Item | CDR | Async replication |
Item | CDR | Async replication |
Scenarios | Disaster recovery for a single virtual machine (VM). If you do not mind intrusions into the system, you can use this replication technology. | Disaster recovery that ensures the consistency of VM groups. If you do not expect intrusions into the system, you can use this replication technology. |
Intrusive to the system | Yes | No |
Replication implementation | An agent is installed on the operating system of the protected instance, so that Cloud Backup replicates data written to the disks and sends the data to a gateway in real time. The gateway stores the data in an Object Storage Service (OSS) bucket and then writes the data to the disk at the disaster recovery site. | Data is replicated by using the async replication and snapshot features. |
Recovery implementation | Supports multiple recovery points. A shadow ECS instance and a gateway server are created for the protected ECS instance at the disaster recovery site. Cloud Backup reads data from the OSS bucket to the shadow ECS instance, writes the data to the ECS instance at the disaster recovery site, and then creates a recovery point based on the snapshot mechanism. | Supports only a single recovery point. Cloud Backup creates a recovery point by replicating the snapshot to the disaster recovery site. |
Consistency group | Not supported | Supported |
Benefits of disaster recovery
Agentless replication
Async replication does not require agents, does not intrude into the system, is universally applicable to operating systems, and does not consume computing resources at the disaster recovery site.
Multi-VM consistency
ECS disaster recovery provides multi-VM consistency to meet the high requirements for enterprise applications.
Ease of use
After you create a protection group for an application, you can add all the ECS instances of the application to the protection group and enable replication. You do not need to focus on the mappings between disks and ECS instances.
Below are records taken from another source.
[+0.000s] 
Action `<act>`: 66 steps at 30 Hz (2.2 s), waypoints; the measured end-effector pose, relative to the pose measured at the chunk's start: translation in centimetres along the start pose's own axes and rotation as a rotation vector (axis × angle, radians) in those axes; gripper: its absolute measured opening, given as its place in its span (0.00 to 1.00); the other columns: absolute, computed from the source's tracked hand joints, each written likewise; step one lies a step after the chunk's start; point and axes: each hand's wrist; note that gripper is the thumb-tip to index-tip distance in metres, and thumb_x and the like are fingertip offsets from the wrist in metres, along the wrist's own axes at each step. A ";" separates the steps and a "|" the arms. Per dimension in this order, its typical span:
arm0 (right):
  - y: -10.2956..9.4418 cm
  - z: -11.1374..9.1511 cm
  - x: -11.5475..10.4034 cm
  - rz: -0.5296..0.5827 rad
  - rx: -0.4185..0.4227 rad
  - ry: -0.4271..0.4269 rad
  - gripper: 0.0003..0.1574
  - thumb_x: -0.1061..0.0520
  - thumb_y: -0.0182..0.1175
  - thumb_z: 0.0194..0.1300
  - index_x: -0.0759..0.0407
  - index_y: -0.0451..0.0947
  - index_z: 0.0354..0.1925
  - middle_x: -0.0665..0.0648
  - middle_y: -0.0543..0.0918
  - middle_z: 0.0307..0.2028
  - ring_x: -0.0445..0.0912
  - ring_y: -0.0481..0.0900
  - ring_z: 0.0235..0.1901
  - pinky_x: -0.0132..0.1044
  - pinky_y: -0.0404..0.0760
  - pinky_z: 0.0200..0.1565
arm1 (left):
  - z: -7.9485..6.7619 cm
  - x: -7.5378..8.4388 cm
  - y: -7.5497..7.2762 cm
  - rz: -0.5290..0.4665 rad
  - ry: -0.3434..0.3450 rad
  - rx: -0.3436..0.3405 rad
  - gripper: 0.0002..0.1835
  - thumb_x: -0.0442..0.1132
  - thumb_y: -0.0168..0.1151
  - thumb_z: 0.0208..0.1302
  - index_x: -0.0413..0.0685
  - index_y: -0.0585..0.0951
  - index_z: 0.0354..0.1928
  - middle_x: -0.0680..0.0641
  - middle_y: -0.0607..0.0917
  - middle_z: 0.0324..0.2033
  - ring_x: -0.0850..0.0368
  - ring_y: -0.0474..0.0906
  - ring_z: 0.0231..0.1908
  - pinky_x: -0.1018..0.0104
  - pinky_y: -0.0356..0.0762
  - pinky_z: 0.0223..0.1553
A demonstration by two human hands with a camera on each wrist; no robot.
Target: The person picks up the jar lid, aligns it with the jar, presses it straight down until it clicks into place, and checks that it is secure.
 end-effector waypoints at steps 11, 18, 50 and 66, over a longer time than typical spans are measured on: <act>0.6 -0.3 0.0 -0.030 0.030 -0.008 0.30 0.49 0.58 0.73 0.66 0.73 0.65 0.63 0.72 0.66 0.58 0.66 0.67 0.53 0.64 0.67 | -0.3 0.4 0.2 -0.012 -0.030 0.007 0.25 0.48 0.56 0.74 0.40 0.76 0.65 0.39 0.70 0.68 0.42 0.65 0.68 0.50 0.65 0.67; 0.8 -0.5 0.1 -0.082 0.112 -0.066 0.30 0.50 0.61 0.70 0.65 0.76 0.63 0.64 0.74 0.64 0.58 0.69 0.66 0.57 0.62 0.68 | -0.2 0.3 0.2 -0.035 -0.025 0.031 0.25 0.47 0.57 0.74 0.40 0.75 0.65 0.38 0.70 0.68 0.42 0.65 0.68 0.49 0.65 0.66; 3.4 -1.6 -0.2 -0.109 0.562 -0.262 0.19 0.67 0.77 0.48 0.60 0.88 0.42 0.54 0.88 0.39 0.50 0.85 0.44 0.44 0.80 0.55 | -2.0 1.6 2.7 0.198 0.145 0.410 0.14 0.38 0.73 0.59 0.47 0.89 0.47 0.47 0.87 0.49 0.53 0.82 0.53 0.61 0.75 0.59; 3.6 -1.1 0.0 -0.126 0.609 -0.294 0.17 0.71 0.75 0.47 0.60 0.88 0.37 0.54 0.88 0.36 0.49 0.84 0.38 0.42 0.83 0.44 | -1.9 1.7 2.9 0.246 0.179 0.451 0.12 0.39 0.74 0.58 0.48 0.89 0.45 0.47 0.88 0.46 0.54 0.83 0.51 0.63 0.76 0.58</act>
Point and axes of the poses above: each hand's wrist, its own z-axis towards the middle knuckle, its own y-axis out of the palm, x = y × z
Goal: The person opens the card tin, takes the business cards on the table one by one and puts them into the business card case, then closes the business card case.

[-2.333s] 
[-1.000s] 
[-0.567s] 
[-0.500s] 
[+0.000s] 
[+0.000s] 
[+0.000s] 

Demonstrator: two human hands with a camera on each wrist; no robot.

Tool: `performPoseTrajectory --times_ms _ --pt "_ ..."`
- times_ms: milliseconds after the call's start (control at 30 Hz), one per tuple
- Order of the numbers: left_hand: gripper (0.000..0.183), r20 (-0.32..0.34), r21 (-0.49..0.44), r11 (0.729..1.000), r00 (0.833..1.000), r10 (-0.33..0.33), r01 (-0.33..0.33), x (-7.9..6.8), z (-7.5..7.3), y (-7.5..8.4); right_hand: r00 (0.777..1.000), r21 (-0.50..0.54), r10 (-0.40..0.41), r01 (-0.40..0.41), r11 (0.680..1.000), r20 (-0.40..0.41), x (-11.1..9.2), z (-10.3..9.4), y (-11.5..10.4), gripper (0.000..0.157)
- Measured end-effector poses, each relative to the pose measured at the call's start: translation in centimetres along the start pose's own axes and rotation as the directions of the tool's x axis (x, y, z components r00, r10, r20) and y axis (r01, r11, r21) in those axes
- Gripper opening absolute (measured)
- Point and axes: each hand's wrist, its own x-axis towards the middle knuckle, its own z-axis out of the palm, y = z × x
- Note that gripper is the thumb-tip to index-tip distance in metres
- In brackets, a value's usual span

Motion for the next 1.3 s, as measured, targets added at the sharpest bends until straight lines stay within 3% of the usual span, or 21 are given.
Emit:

ECS instances and disks are mapped by Cloud Backup.
Terms
Term | Description |
Term | Description |
site pair | Cross-region and cross-zone disaster recovery is implemented based on async replication. Async replication is used to replicate data from one site to another site across regions or across zones in a region. Therefore, you must pair two sites according to your business requirements. These two sites are referred to as a site pair. Protection groups must be created for the site pair. Disaster recovery is implemented only in the forward direction for the protection groups in a site pair. For example, disaster recovery is performed from Protection Group A to Protection Group B, and the forward protection is initiated from Region 1 to Region 2. Disaster recovery is performed from Protection Group C to Protection Group D, and the forward protection is initiated from Region 2 to Region 1. In this case, you must create two site pairs. A protection group can belong to only one site pair. Only one replication technology can be used for one site pair. |
protection group |
|
protected instance | An ECS instance or database that is protected by Cloud Backup. Database protection will be supported in the future. Roles are classified into primary and secondary roles. Primary roles refer to the instances on which services are running, and secondary roles refer to the instances that are used for disaster recovery. |
production site | The zone or region where your production business operates initially. |
disaster recovery site | The zone or region for disaster recovery of your production business. |
failover | The process of switching services to the disaster recovery site when a fault occurs at the production site. Failover is classified into planned failover and unplanned failover. The difference lies in whether the ECS instance at the production site fails during the switchover. |
failback | The process of switching services from the disaster recovery site to the production site when the fault at the production site is rectified. |
forward protection | The replication direction of the protection group and ECS instances. In forward protection, data and services are replicated from the production site to the disaster recovery site. |
reverse protection | The replication direction of the protection group and ECS instances. After a failover, the disaster recovery site (Site B) becomes the new production site, and the production site (Site A) becomes the new disaster recovery site. In this case, after the replication is started, data is replicated from Site B to Site A. The reverse protection takes effect on the site pair. After a failback, Site A becomes the production site and Site B becomes the disaster recovery site again. In this case, after the replication is started, data is replicated from Site A to Site B. The forward protection resumes on the site pair. |
Architecture
The following figure shows the technical architecture of disaster recovery based on CDR and async replication.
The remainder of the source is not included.